← Blog

Certificate Expiration Notification Explained for Site Owners

June 9, 2026

By Nick Phillips, Founder

A certificate expiration notification is an automated alert sent to administrators before an SSL/TLS certificate expires, giving them time to renew and redeploy before visitors see browser errors. Without these alerts, a certificate can quietly lapse while your site appears to run normally. The industry term for this process is certificate lifecycle management, and the expiration alert is its most time-sensitive component. Services like Let’s Encrypt, ZeroSSL, and Microsoft Entra ID all build notification workflows into their platforms because a missed renewal is not a minor inconvenience. It is a site outage, a broken checkout, or a failed API handshake.

Certificate expiration notification explained: how it works

A certificate expiration notification is triggered by a monitoring system or certificate authority that compares the current date against the certificate’s "notAfter` field and fires an alert when the gap falls below a defined threshold. That threshold is configurable, and most well-run setups use several of them in sequence rather than a single warning.

The most common delivery channels are:

• Email alerts sent to one or more administrator addresses
• Dashboard warnings inside a certificate management platform or hosting control panel
• Webhook or API calls that push alerts into Slack, PagerDuty, or a ticketing system
• Monitoring tool alerts from tools like PRTG Network Monitor or custom cron scripts that poll certificate metadata

Microsoft Entra ID sends administrators email alerts at 60, 30, and 7 days before a SAML certificate expires and supports multiple notification recipients. That three-stage cadence is a good baseline because it gives you a planning window, a preparation window, and a final warning before anything breaks.

One thing that trips people up: the notification pipeline itself can fail silently. Notification emails may not send if the admin center email address field was never populated or was cleared by a programmatic change. This means you can have a perfectly configured certificate and a completely broken alert system at the same time. Always verify your alert configuration after any admin change.

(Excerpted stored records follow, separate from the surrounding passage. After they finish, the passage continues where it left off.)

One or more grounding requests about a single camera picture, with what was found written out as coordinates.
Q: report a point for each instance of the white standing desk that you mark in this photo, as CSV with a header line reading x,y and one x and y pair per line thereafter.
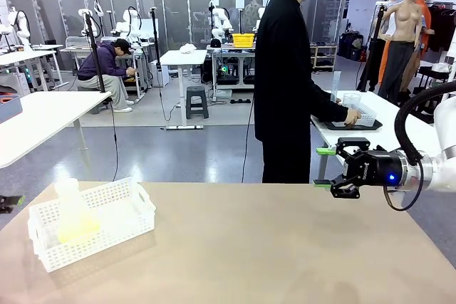
x,y
183,56

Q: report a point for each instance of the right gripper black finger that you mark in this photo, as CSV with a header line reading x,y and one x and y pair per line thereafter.
x,y
342,150
343,188

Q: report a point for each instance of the seated person in purple hoodie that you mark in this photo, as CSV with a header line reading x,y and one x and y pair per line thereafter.
x,y
99,65

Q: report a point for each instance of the translucent plastic conical flask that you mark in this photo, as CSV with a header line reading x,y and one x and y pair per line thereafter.
x,y
71,204

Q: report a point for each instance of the grey-blue box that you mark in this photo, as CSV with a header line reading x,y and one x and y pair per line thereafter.
x,y
9,108

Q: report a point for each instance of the bare skin-tone mannequin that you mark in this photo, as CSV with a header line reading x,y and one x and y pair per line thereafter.
x,y
404,15

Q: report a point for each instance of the black clothes on rack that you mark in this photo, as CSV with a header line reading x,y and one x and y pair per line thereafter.
x,y
443,30

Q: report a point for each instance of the person's right hand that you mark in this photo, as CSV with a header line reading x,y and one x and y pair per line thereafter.
x,y
353,118

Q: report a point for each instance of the yellow plastic basket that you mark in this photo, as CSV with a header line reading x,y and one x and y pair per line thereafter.
x,y
243,40

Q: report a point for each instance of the grey plastic stool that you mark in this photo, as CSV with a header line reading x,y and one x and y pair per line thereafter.
x,y
196,91

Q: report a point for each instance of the white shoe rack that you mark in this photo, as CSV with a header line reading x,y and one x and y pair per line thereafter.
x,y
324,56

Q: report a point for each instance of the mannequin in orange clothes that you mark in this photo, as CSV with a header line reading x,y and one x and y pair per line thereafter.
x,y
425,15

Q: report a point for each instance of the person's right forearm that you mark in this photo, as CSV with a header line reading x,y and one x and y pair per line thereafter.
x,y
331,106

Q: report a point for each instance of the clear plastic beaker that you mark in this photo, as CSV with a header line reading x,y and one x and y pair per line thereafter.
x,y
352,101

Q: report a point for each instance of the person in black sweater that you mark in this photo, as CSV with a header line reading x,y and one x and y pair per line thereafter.
x,y
281,69

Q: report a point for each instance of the white side table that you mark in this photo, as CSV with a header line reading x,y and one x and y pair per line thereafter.
x,y
388,133
46,115

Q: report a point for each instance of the clear graduated cylinder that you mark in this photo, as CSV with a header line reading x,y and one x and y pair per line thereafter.
x,y
336,87

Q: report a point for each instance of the black tripod stand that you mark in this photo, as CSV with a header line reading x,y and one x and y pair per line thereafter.
x,y
155,44
93,44
374,47

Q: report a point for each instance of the black plastic tray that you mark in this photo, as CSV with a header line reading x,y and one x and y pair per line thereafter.
x,y
335,126

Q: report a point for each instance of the dark luggage bag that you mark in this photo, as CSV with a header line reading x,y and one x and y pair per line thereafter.
x,y
349,46

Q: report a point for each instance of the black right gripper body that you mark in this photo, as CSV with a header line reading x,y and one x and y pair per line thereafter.
x,y
381,168

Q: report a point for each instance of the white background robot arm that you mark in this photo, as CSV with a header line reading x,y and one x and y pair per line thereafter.
x,y
221,19
128,21
23,30

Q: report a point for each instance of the white crumpled cloth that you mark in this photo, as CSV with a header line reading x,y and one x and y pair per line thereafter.
x,y
187,48

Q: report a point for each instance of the white perforated plastic basket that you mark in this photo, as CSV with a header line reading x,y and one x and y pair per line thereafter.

Pro Tip: Add at least two recipients to every certificate alert: a personal inbox and a shared team address. If one account goes stale or someone leaves the company, the other address still catches the warning.

What are the 2026 SSL validity changes and why do they matter?

Starting March 15, 2026, SSL/TLS certificates carry a maximum validity of 200 days, down from the previous 398-day limit and far shorter than the one-to-three-year certificates that were common before 2020. Existing certificates issued before that date remain valid until their original expiration, but every new certificate issued from March 15 onward must comply with the six-month cap.

For website administrators, this change roughly doubles the number of renewals you handle each year per domain. A site that previously renewed once annually now renews at least twice, and any domain with multiple SANs or wildcard certificates multiplies that workload further. The practical result is that your notification system needs to be reliable and repeatable, not something you set up once and forget.

The 90-day certificates from Let’s Encrypt are already pushing administrators toward automation. The impact of shrinking certificate lifetimes is that manual renewal workflows break down fast when you are tracking dozens of domains across different registrars and hosting providers.

Pro Tip: If you manage more than five domains, treat the 200-day limit as your trigger to set up automated renewal with a tool like Certbot or ACME.sh. Manual tracking at that scale is where things start to slip.

What are the best practices for managing certificate expiration notifications?

Good certificate management best practices start with alert cadence. A recommended alert schedule runs at 30, 14, 7, 3, and 1 day before expiration. Each threshold serves a different purpose: the 30-day alert triggers a renewal ticket, the 7-day alert confirms the renewal is in progress, and the 1-day alert is your last chance to catch a deployment failure before the certificate actually lapses.

Here is a practical workflow to build around those thresholds:

1. Inventory your certificates. List every domain, subdomain, and internal service that uses a TLS certificate. Include backend APIs, staging environments, and any microservices that authenticate over HTTPS. Forgotten internal certificates cause just as many outages as public-facing ones.
2. Set escalation rules based on criticality. Production edge certificates require immediate paging; internal or staging certificates may only need a ticket. Routing alerts based on environment prevents alert fatigue while keeping critical paths protected.
3. Verify the full certificate chain after renewal. Renewing a certificate only replaces the signed file; you still need to deploy it, reload the web server or load balancer, and confirm the intermediate chain is intact. A renewed certificate that was never deployed causes the same outage as an expired one.
4. Test your notification pipeline quarterly. Temporarily set a test certificate’s expiration threshold to trigger an alert and confirm it arrives in every configured inbox and channel. Silent failures in the alert system are more dangerous than a certificate you know is expiring.
5. Check domain ownership and DNS records. If the domain tied to a certificate has lapsed or the DNS record has changed, the renewal validation will fail even if your alert fired on time.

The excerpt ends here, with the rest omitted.